1. We propose to mine functionality from large scale text data.

2. We introduce a new task for object-functionality prediction and constructing a new dataset.

3. We design a model through visual-based recognition and knowledge inference modules to resolve the task.

2 Related Works Object affordance and functionality have been studied for years and have attracted more attention in computer vision and robotics community. According to Gibson(Gibson 2014), Object affordance reveals the possible actions the object can perform or be performed on them when interacting with environment. In this work, we focus on object functionality, which is the action that object can perform. Yao(Yao, Ma, and Fei-Fei 2013) discovered object functionality through human interaction with the object. Zhu(Zhu, Fathi, and Fei-Fei 2014) proposed to infer object affordance by reasoning in knowledge base which consists of visual, physical, categorical as well as HOI (human-objectinteraction) concepts. Zhu(Zhu, Zhao, and Chun Zhu 2015) introduced a method to understand functionality by imaging actions on physical concepts. However, it is hard to collect large scale HOI dataset with annotation. Azuma(Azuma, Takiguchi, and Ariki ) shown that functionality can be effectively recognized from appearance according to attributes like shape or material. Different from previous work, we ﬁrst mine the functionality knowledge and predict the functionality from both object appearance and knowledge,

Knowledge extraction aims to mine propositions in the form of <subject, verb, object > from large scale corpus. NELL (Never Ending Language Learner)(Mitchell et

al. 2018) extracted structured knowledge by bootstrapping techniques. Recently, neural based open information extraction(Stanovsky et al. 2018) has been widely used to mine knowledge. In this paper, we adopt Rnn OIE(Stanovsky et al. 2018) which is a Bi-LSTM model for sequence tagging. Object functionality is rarely declared as the form of subjectverb-object in the corpus and we apply several post processing methods for further extraction.

Commonsense knowledge Concept Net(Speer and Havasi 2012) is the most widely used commonsense knowledge graph and is collected in a crowdsourcing way. Web Child(Tandon et al. 2014) extracted commonsense knowledge from text automatically. Recent advances attempted to extract knowledge through visual images. NEIL(Chen, Shrivastava, and Gupta 2013) is a pipeline to extract knowledge from images endlessly. Xin(Lin and Parikh 2015; Vedantam et al. 2015) has proposed to extract commonsense knowledge by abstract images. Yatskar(Yatskar, Ordonez, and Farhadi 2016) extract visual commonsense knowledge mainly on spatial relations such as on, above, besides, touch, etc. However, these knowledge graphs neglect physical actions. Chao(Chao et al. 2015) has proposed to mine semantic affordance through text mining, visual mining and collaborative ﬁltering methods. We not only mine functionality, but also incorporate the knowledge for further objectfunctionality prediction task.

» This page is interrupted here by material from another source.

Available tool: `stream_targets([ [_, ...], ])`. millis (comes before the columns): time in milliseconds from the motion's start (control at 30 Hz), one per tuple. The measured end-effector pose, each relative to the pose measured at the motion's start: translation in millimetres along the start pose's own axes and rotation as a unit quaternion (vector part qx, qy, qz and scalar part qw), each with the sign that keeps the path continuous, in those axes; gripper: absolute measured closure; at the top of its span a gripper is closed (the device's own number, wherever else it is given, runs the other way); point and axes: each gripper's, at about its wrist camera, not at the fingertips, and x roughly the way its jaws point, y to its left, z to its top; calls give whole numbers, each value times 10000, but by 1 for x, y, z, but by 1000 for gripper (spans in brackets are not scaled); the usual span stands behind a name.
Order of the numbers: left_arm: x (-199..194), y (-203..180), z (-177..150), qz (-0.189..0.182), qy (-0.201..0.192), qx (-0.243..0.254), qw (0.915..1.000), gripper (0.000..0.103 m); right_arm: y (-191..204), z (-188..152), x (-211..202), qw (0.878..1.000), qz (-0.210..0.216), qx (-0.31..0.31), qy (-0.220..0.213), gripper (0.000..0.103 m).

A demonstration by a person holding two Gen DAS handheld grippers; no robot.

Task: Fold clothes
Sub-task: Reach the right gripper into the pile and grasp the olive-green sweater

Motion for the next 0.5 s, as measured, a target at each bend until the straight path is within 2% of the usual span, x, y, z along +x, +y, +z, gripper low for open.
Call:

Incorporating knowledge Tremendous research works aim to incorporate knowledge for AI agents e.g. KBQA(Petrochuk and Zettlemoyer 2018), Dialogue(Young et al. 2018), VQA(Lu et al. 2018). Knowledge embedding are widely used techniques for link prediction and incorporating knowledge in many tasks. which embed discrete tokens to vector representation, such as Trans E(Bordes et al. 2013), Dismult(Yang et al. 2015), URGE(Chen et al. 2019). In this work, we adopt Dismult to predict the relationship between the head and tail entities. Different from knowledge embedding, we also predict object and its functionality through PRA(Lao, Mitchell, and Cohen 2011) with regard to: (1) PRA(Lao, Mitchell, and Cohen 2011) uses the explicit pathes to predict relations (2) Existing knowledge embedding models aim to encode encyclopedic knowledge instead of commonsense knowledge. Experimental results have shown that combining Dismult and PRA can effectively predict object functionality.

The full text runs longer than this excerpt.